> Action item
Look for the word "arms" in the material below. Copy each line that has it.

> Information shown
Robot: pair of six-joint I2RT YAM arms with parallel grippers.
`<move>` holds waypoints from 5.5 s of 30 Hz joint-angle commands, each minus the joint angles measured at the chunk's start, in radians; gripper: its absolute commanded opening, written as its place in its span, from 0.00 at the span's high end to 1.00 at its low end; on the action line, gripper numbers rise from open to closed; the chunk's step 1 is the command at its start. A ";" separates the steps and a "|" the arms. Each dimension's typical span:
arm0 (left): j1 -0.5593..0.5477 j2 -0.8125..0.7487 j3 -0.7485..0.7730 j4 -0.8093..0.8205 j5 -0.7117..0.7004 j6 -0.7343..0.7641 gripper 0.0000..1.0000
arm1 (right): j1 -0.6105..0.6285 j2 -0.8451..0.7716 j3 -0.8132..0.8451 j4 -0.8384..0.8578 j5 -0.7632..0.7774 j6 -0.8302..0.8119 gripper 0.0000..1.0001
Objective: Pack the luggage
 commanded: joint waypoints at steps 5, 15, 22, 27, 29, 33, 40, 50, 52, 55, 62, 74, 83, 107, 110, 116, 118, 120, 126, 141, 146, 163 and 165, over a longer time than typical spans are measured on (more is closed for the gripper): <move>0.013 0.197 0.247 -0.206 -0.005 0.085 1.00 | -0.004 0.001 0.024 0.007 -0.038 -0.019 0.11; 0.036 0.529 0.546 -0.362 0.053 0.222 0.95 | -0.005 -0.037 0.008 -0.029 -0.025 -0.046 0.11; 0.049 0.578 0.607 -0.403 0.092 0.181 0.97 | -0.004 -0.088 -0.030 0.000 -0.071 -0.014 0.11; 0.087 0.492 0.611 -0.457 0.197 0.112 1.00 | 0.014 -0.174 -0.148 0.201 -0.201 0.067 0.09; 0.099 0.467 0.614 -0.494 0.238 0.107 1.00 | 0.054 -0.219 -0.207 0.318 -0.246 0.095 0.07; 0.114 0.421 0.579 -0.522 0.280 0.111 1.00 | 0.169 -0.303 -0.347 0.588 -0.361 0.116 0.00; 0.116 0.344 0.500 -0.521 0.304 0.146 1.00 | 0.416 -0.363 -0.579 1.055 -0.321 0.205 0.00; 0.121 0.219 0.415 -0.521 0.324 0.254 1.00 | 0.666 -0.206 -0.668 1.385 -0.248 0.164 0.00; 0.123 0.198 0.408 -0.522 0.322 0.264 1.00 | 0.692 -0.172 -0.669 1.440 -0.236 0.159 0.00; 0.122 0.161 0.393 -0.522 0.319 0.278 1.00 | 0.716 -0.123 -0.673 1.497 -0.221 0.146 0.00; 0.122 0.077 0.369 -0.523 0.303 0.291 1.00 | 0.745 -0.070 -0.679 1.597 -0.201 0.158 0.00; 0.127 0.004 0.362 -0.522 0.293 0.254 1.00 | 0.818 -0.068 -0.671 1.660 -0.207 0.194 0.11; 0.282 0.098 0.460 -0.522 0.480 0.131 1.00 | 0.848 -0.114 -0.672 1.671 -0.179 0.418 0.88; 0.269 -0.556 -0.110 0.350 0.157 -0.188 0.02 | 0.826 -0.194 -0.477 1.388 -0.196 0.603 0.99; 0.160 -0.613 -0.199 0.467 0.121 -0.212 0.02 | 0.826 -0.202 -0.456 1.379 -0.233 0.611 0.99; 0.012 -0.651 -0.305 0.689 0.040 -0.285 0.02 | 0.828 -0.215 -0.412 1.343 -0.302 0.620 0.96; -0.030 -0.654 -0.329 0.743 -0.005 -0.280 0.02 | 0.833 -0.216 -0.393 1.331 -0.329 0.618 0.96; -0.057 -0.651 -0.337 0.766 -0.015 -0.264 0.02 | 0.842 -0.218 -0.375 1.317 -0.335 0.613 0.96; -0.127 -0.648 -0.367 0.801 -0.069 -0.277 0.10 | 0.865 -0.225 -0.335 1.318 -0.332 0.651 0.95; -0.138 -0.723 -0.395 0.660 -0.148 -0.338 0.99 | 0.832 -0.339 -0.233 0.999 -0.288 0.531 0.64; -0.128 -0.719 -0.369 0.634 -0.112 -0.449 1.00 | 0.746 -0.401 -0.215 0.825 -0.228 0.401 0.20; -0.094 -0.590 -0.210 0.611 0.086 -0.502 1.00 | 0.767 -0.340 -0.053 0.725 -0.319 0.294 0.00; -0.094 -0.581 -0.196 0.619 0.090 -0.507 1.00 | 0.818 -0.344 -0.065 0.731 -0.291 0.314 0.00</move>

> Solution for this problem
Robot: pair of six-joint I2RT YAM arms with parallel grippers.
`<move>` holds waypoints from 5.5 s of 30 Hz joint-angle commands, each minus the joint angles measured at the chunk's start, in radians; gripper: its absolute commanded opening, written as its place in its span, from 0.00 at the span's high end to 1.00 at its low end; on the action line, gripper numbers rise from open to closed; the chunk's step 1 is the command at its start. A ";" separates the steps and a "|" the arms. Each dimension's typical span:

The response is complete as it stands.